Et s’il s’agissait plutôt de désobstruer le « soi » ? Non pas de penser à rebours de soi-même, mais contre l’idée selon laquelle on serait un « soi-même » ? Car cette notion est auréolée d’une certaine confusion. Que nomme-t-on le moi ? Il y a déjà chez Descartes une différence entre le moi biographique – celui qui a étudié à l’université, qui a appris la littérature, les mathématiques, la théologie, l’histoire de la philosophie – et le moi méthodique : celui qui décide de s’enquérir de la vérité. Chez Kant, cet écart se déplace. Il conduit à distinguer le « je » et le « moi ». D’une part, le pôle de la subjectivité ; de l’autre, le moi concret, celui de l’expérience psychologique que j’explore quand je me livre à l’introspection. Or, ces deux instances ne se fondent jamais l’une dans l’autre. Il n’y a pas de miroir qui permette à l’esprit de se réverbérer. Le « moi » n’est jamais « je ».

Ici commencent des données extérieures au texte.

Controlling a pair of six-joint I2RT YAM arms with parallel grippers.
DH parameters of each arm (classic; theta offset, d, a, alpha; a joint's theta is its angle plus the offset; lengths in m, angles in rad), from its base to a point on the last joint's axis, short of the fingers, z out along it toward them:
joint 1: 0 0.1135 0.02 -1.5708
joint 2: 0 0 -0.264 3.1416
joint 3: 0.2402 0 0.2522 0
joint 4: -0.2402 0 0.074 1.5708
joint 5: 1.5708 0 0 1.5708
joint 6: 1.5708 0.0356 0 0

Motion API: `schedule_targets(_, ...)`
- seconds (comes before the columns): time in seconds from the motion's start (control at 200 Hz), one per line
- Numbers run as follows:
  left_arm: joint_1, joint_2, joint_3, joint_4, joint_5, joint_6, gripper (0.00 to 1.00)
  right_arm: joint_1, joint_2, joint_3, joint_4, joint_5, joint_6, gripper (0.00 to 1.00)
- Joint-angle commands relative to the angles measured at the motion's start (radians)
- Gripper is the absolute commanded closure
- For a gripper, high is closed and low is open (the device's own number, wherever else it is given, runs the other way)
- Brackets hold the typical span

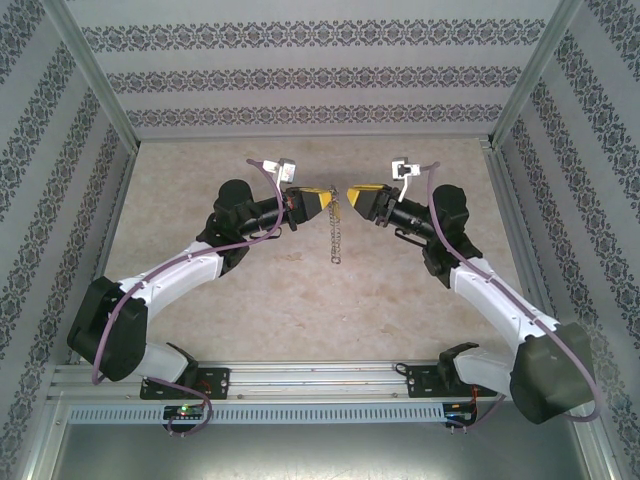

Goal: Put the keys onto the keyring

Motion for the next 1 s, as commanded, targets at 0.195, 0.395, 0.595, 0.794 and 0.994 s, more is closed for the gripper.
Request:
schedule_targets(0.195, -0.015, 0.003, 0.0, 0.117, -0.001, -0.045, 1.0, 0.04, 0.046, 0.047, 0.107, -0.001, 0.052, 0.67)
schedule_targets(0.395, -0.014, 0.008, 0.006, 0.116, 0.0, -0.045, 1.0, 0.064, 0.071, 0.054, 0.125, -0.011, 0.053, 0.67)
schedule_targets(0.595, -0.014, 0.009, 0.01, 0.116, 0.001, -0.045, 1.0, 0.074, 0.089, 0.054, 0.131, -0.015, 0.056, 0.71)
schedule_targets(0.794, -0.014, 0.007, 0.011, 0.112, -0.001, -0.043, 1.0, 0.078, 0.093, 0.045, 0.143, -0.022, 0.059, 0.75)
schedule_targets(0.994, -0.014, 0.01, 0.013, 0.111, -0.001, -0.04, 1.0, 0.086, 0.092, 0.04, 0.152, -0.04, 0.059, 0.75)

Mais si le « je » était lui-même un piège ? Si nous étions dupes de la transparence supposée de notre conscience ? Et si c’était toujours un « moi » qui pensait : un moi incarné, subjectif, biaisé, qui ne présente en lui-même aucun critère, aucune norme qui puisse guider sa pensée ? Un moi qui ne soit rien d’autre que le produit d’un corps engagé dans une histoire relative ? Tel est peut-être le mirage du doute cartésien : c’est un doute momentané. Un doute qui s’arrête dès la Deuxième Méditation. Un doute qui croit qu’il a fini le travail, sous prétexte qu’il bute prétendument sur un point de vérité : le cogito. Mais qu’est-ce que le cogito ? Comment savons-nous qu’il émane d’un « ego » ? D’où sommes-nous sûrs qu’il « pense » ? Et s’il importait donc de se libérer non seulement des tutelles étrangères, des maîtres de conscience mais aussi et surtout de l’emprise du « soi-même » ? L’enjeu n’est pas, à travers cette question, de tenir nécessairement le cogito pour un mirage de plus. Il est incontestable que j’ai l’expérience du « je pense », que je me sens exister, que je me pose des questions, que je suis en proie à certaines croyances. Mais ces phénomènes ne justifient pas d’interrompre le travail du doute. Ce qui n’est pas légitime, en ce sens, c’est la somme des évidences qu’on peut leur associer : pourquoi mon cogito serait-il l’œuvre d’un pur esprit rationnel, autonome, doté d’une lumière fiable, susceptible enfin de devenir le fondement absolu de mes méditations ?

Mais à quoi ressemblerait une philosophie qui enverrait valser toutes ces certitudes ? À une vie, justement : une âme organique, un esprit fait de chair. Une quête incorporée.